▸ **WHAT YOU ARE ASKED TO DO**: Give every entry again, unchanged, and leave its images out.

************

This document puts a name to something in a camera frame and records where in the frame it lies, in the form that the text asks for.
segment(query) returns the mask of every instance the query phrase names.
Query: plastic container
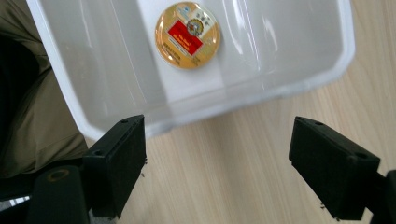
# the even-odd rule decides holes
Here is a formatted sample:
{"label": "plastic container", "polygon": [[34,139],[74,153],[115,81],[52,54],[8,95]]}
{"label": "plastic container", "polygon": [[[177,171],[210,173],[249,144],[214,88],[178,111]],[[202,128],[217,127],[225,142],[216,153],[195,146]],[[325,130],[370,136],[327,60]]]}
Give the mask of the plastic container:
{"label": "plastic container", "polygon": [[172,0],[28,0],[81,132],[99,139],[146,116],[147,137],[337,79],[355,43],[348,0],[200,0],[219,50],[193,70],[170,66],[154,30]]}

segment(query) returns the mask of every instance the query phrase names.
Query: black plastic bracket
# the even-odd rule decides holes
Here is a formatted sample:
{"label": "black plastic bracket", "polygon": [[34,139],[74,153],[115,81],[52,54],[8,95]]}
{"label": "black plastic bracket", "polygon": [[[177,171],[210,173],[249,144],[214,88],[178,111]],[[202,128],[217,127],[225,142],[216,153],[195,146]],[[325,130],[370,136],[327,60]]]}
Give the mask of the black plastic bracket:
{"label": "black plastic bracket", "polygon": [[84,179],[96,217],[121,216],[146,161],[143,116],[118,122],[83,157]]}
{"label": "black plastic bracket", "polygon": [[361,220],[368,207],[372,223],[392,223],[395,174],[380,175],[376,155],[321,122],[297,117],[289,159],[333,217]]}
{"label": "black plastic bracket", "polygon": [[77,166],[54,168],[35,181],[26,224],[36,223],[90,223]]}

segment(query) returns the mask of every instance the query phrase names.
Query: wood grain surface
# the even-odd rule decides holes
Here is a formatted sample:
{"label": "wood grain surface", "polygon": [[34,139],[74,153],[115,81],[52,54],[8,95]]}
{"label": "wood grain surface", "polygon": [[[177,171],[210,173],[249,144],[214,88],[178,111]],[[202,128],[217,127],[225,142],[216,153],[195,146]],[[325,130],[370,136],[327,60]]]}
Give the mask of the wood grain surface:
{"label": "wood grain surface", "polygon": [[119,223],[337,223],[288,159],[295,116],[372,151],[382,175],[396,169],[396,1],[352,7],[357,50],[342,78],[149,139]]}

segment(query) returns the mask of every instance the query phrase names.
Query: red rectangle
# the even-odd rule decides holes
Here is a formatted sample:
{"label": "red rectangle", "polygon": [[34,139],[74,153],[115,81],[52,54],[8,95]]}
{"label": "red rectangle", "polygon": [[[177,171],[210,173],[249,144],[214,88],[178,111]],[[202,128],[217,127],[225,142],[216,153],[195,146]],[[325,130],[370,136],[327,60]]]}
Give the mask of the red rectangle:
{"label": "red rectangle", "polygon": [[169,29],[168,34],[172,36],[190,55],[193,55],[198,48],[204,44],[198,37],[190,35],[186,25],[181,21],[177,21]]}

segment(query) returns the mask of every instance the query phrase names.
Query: gold coin
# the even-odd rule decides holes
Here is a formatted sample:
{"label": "gold coin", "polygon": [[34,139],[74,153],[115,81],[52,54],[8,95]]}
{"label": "gold coin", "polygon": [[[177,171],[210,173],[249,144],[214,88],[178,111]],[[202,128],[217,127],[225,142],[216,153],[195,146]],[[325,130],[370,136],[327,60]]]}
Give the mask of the gold coin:
{"label": "gold coin", "polygon": [[193,2],[177,3],[158,19],[155,41],[168,63],[178,68],[197,68],[216,54],[219,24],[206,8]]}

************

▸ **COMPLETED EXERCISE**:
This document puts a name to something in a camera frame and records where in the frame it lies, in the form that the text asks for.
segment(query) returns the mask of every instance the query phrase names.
Query: plastic container
# the even-odd rule decides holes
Here is a formatted sample:
{"label": "plastic container", "polygon": [[34,139],[74,153],[115,81],[52,54],[8,95]]}
{"label": "plastic container", "polygon": [[[177,171],[210,173],[249,144],[214,88],[178,111]],[[202,128],[217,127],[225,142],[216,153],[195,146]],[[325,130],[370,136],[327,60]]]}
Give the mask of the plastic container:
{"label": "plastic container", "polygon": [[172,0],[28,0],[81,132],[99,139],[146,116],[147,137],[337,79],[355,43],[348,0],[200,0],[219,50],[193,70],[170,66],[154,30]]}

segment(query) returns the mask of every instance the query phrase names.
Query: black plastic bracket
# the even-odd rule decides holes
Here is a formatted sample:
{"label": "black plastic bracket", "polygon": [[34,139],[74,153],[115,81],[52,54],[8,95]]}
{"label": "black plastic bracket", "polygon": [[[177,171],[210,173],[249,144],[214,88],[178,111]],[[202,128],[217,127],[225,142],[216,153],[195,146]],[[325,130],[370,136],[327,60]]]}
Give the mask of the black plastic bracket:
{"label": "black plastic bracket", "polygon": [[84,179],[96,217],[121,216],[146,161],[143,116],[118,122],[83,157]]}
{"label": "black plastic bracket", "polygon": [[361,220],[368,207],[372,223],[392,223],[395,174],[380,175],[376,155],[321,122],[297,117],[289,159],[333,217]]}
{"label": "black plastic bracket", "polygon": [[77,166],[54,168],[35,181],[26,224],[36,223],[90,223]]}

segment(query) returns the mask of every instance the query phrase names.
Query: wood grain surface
# the even-odd rule decides holes
Here is a formatted sample:
{"label": "wood grain surface", "polygon": [[34,139],[74,153],[115,81],[52,54],[8,95]]}
{"label": "wood grain surface", "polygon": [[[177,171],[210,173],[249,144],[214,88],[178,111]],[[202,128],[217,127],[225,142],[216,153],[195,146]],[[325,130],[370,136],[327,60]]]}
Give the mask of the wood grain surface:
{"label": "wood grain surface", "polygon": [[119,223],[337,223],[288,159],[295,116],[372,151],[382,175],[396,169],[396,1],[352,7],[357,50],[342,78],[149,139]]}

segment(query) returns the mask of every instance the query phrase names.
Query: red rectangle
# the even-odd rule decides holes
Here is a formatted sample:
{"label": "red rectangle", "polygon": [[34,139],[74,153],[115,81],[52,54],[8,95]]}
{"label": "red rectangle", "polygon": [[[177,171],[210,173],[249,144],[214,88],[178,111]],[[202,128],[217,127],[225,142],[216,153],[195,146]],[[325,130],[370,136],[327,60]]]}
Give the mask of the red rectangle:
{"label": "red rectangle", "polygon": [[169,29],[168,34],[172,36],[190,55],[193,55],[198,48],[204,44],[198,37],[190,35],[186,25],[181,21],[177,21]]}

segment(query) returns the mask of every instance the query phrase names.
Query: gold coin
# the even-odd rule decides holes
Here is a formatted sample:
{"label": "gold coin", "polygon": [[34,139],[74,153],[115,81],[52,54],[8,95]]}
{"label": "gold coin", "polygon": [[[177,171],[210,173],[249,144],[214,88],[178,111]],[[202,128],[217,127],[225,142],[216,153],[195,146]],[[325,130],[370,136],[327,60]]]}
Give the mask of the gold coin:
{"label": "gold coin", "polygon": [[193,2],[177,3],[158,19],[155,41],[168,63],[178,68],[197,68],[216,54],[219,24],[206,8]]}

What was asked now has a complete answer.